Exercise brief: When you write out the listing, keep every word as it stands and drop the pictures.

(Beginning of Supplied information)

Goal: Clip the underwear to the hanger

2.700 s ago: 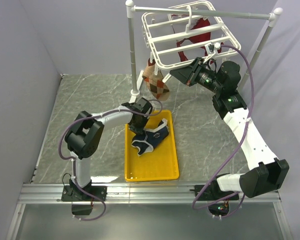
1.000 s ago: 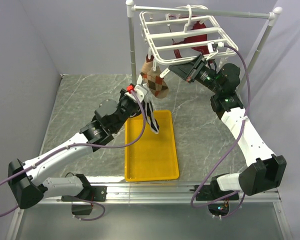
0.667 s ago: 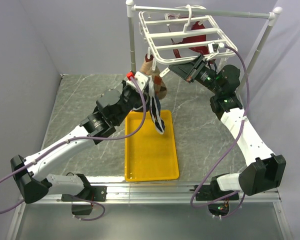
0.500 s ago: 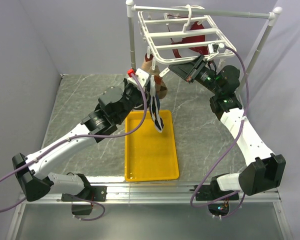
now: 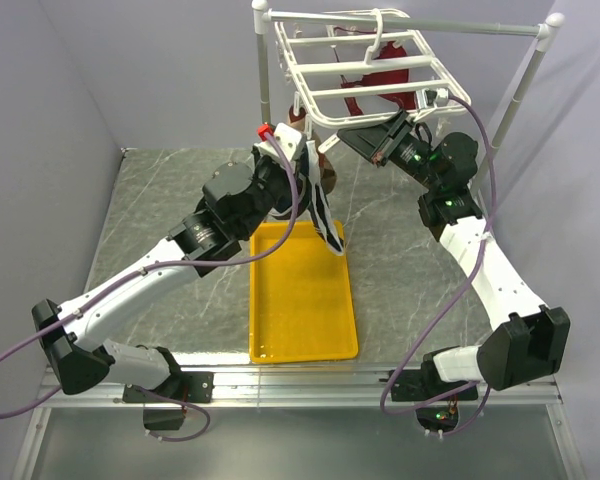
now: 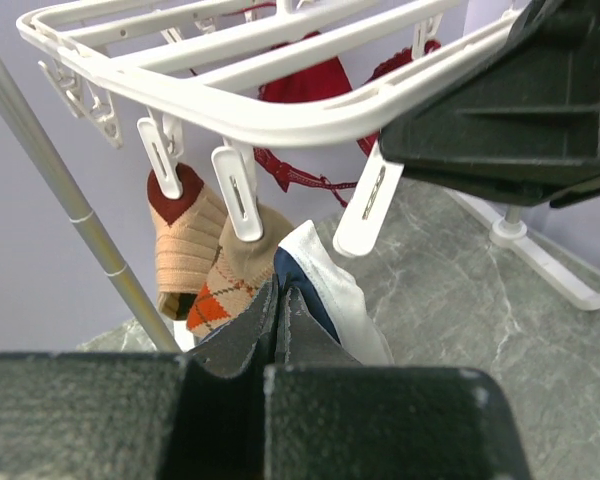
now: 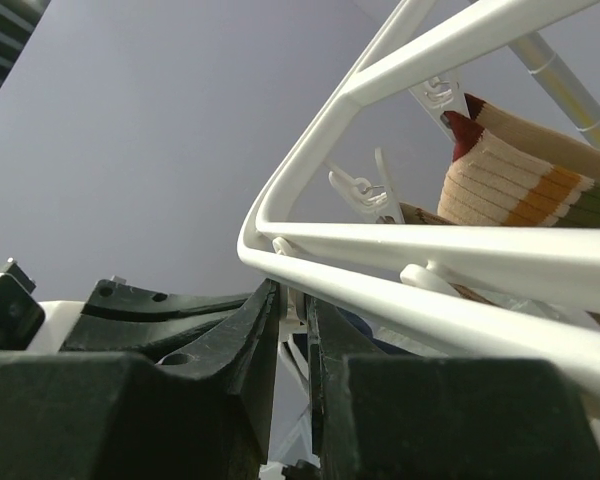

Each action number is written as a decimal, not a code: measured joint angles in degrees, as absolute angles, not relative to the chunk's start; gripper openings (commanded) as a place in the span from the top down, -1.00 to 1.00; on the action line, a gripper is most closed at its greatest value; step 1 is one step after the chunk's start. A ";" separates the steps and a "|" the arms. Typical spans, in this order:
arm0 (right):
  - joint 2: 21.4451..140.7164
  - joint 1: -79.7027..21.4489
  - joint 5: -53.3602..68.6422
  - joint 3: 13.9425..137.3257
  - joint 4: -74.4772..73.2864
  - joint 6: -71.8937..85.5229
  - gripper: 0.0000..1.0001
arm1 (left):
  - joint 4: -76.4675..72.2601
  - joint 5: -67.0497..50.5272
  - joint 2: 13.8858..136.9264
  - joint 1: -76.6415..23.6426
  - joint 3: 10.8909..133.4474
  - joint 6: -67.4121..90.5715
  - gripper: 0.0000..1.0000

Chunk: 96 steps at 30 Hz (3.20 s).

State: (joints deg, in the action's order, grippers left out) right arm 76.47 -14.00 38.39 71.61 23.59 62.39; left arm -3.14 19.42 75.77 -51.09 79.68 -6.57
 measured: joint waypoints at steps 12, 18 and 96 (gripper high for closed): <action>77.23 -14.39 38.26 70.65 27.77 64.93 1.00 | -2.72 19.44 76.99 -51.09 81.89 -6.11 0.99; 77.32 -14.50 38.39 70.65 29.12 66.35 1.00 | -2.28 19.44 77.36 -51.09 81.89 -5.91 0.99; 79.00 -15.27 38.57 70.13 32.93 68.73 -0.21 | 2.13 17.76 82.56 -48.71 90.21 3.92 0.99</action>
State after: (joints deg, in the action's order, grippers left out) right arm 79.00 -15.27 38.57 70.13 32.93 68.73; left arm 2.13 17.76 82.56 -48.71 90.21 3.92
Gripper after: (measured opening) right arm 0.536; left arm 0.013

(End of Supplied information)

Answer section:
Goal: Clip the underwear to the hanger

2.700 s ago: 
1.000 s ago: 
0.667 s ago: 
0.500 s ago: 
now: 
now: 
now: 

Each action number is written as a decimal, not a code: measured joint angles in degrees, as absolute angles, not relative to the chunk's start; gripper openings (commanded) as a place in the span from the top down, -1.00 to 1.00; on the action line, a gripper is most closed at its greatest value; step 1 is one step after the chunk's start. A ";" separates the steps and a "|" the arms. Typical spans, in this order:
arm0 (right):
  - joint 2: 21.4451..140.7164
  - joint 1: -79.7027..21.4489
  - joint 5: -53.3602..68.6422
  - joint 3: 13.9425..137.3257
  - joint 4: -74.4772..73.2864
  - joint 6: -71.8937..85.5229
  - gripper: 0.0000..1.0001
arm1 (left):
  - joint 4: -76.4675..72.2601
  - joint 5: -67.0497..50.5272
  - joint 2: 13.8858..136.9264
  - joint 1: -76.6415..23.6426
  - joint 3: 10.8909..133.4474
  - joint 6: -67.4121..90.5715
  - gripper: 0.0000..1.0000

Chunk: 96 steps at 30 Hz (3.20 s).

State: (joints deg, in the action's order, grippers left out) right arm 76.47 -14.00 38.39 71.61 23.59 62.39; left arm -3.14 19.42 75.77 -51.09 79.68 -6.57
 measured: joint waypoints at steps 12, 18 and 96 (gripper high for closed): <action>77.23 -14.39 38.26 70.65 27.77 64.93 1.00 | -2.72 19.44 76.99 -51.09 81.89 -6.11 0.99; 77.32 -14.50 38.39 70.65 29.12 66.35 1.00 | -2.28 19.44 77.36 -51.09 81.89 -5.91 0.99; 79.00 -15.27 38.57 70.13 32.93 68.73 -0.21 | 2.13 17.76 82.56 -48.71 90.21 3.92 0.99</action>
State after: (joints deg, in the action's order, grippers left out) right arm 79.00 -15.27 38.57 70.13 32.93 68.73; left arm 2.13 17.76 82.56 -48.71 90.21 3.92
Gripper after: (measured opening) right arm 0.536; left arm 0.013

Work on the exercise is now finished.